Libya remained a poor and underdeveloped society for several years, dependent on foreign financial and technical assistance, especially from the UK and the US as well as the UN. British and US aid was linked to the two countries’ leasing of military bases in Libya; it was not until the 1960s that oil exports became the main source of income. Exploration for oil began in 1940, but was then prevented by the war. After exploration in the mid-1950s, the first oil was shipped in 1961; Libya joined the Organization of Oil Exporting Countries (OPEC) in 1962.

Libya was admitted as a member of the Arab League in 1953. During the liberation war in Algeria, Libyan territory was used to carry weapons from Egypt and Turkey to the resistance movement.
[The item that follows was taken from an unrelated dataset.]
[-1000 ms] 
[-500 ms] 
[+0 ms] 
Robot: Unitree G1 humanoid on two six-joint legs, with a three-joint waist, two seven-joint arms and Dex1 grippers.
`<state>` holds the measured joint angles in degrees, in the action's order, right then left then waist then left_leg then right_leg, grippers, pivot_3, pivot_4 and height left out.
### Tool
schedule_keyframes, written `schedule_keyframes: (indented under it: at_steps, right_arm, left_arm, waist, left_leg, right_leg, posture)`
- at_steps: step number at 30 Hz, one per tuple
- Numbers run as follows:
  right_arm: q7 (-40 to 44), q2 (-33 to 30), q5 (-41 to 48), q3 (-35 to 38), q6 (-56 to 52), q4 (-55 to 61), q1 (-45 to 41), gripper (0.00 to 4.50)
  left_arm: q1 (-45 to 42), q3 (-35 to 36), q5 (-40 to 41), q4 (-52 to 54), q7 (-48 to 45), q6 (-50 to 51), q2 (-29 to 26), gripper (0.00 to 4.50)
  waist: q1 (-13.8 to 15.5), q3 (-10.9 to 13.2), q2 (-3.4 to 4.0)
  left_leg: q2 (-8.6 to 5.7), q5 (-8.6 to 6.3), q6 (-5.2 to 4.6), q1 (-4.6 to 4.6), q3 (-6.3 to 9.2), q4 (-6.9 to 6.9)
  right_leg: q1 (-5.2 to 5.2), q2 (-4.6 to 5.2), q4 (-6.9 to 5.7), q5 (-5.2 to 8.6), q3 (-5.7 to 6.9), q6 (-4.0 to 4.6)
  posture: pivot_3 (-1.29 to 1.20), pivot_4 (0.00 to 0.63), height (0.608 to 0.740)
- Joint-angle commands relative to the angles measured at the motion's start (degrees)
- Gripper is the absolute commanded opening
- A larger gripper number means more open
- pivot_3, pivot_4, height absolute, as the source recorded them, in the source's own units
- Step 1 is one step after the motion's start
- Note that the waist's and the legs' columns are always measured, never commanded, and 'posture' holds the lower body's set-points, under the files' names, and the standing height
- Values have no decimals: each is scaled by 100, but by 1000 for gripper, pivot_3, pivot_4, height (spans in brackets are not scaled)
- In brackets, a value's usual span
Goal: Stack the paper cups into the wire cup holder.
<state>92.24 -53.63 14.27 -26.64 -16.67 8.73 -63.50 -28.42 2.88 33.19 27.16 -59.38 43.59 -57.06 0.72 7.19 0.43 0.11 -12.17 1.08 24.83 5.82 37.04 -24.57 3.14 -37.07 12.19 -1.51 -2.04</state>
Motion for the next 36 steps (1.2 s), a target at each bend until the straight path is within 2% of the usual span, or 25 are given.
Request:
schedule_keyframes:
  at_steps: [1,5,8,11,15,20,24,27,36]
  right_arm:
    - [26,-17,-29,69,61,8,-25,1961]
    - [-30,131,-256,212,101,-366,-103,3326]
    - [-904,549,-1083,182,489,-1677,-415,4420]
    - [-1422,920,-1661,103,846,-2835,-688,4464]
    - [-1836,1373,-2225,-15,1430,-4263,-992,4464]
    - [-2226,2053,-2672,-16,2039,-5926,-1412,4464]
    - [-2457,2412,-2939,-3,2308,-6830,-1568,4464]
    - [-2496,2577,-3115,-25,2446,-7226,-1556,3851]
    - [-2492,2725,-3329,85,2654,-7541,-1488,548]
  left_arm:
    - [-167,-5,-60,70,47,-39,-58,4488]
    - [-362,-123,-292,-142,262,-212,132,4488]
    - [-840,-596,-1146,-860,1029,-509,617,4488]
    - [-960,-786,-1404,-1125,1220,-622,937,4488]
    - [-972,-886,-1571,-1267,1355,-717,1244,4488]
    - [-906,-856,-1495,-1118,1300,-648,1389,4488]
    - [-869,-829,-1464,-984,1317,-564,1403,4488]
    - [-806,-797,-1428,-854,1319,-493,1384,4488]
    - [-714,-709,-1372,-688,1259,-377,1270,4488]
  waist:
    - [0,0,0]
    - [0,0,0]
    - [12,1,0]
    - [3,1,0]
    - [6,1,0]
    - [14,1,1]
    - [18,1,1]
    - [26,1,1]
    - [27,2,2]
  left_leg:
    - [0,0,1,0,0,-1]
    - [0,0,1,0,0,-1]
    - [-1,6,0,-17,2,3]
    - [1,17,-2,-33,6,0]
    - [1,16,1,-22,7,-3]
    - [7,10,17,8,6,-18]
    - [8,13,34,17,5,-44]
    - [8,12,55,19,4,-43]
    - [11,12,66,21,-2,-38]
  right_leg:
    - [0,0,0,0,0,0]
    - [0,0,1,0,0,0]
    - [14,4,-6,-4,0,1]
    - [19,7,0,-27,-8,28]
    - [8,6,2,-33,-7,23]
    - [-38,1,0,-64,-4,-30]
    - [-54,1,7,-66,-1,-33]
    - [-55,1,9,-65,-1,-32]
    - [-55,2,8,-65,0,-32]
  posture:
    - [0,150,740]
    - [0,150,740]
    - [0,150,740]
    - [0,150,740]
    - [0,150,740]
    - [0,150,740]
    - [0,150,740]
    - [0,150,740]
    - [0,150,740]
At the same time, the Libyan government rejected France’s requests for bases in Fezzan. The relationship with Italy was clarified in 1956, with financial assistance and the return of Italian property. Increasing opposition to foreign bases led to riots in 1964, and Egypt’s President Gamal Abdel Nasser demanded assurances that these would not be used for attacks against Arab states in war with Israel.. Parliament agreed to terminate the base agreements, which led to the king trying to abdicate. The crisis was averted by the UK announcing its intention to leave its bases in Tripolitania in 1966, retaining only a minor force in Kyrenaika. Libya did not participate in the Six Day War against Israel in 1967, but Israel’s attacks on its Arab neighbors led to riots in Tripoli and Benghazi, where mobs also attacked Jewish and Jewish, as well as American and British, property.

Oil revenues combined with the constitutional change that made Libya a united state in 1963 enabled a comprehensive plan, with increased public investment. Equally lacking was social development, and distortions of rising state revenues, among the causes of the military coup on September 1, 1969. Another was the king’s Western-oriented policy in a time of strong Arab nationalism. A third was the widespread public corruption.

There was a group of younger, radical officers who seized power in 1969. The coup makers were inspired by the free officers of Egypt and their leader Gamal Abdel Nasser. The Libyan officers did as their Egyptian role models: deposed the king and abolished the monarchy, and Libya was made a republic. A “revolutionary council” took over the country, with Muammar al-Gaddafi as leader.

Gaddafi himself was deposed and killed during the Libya war in 2011.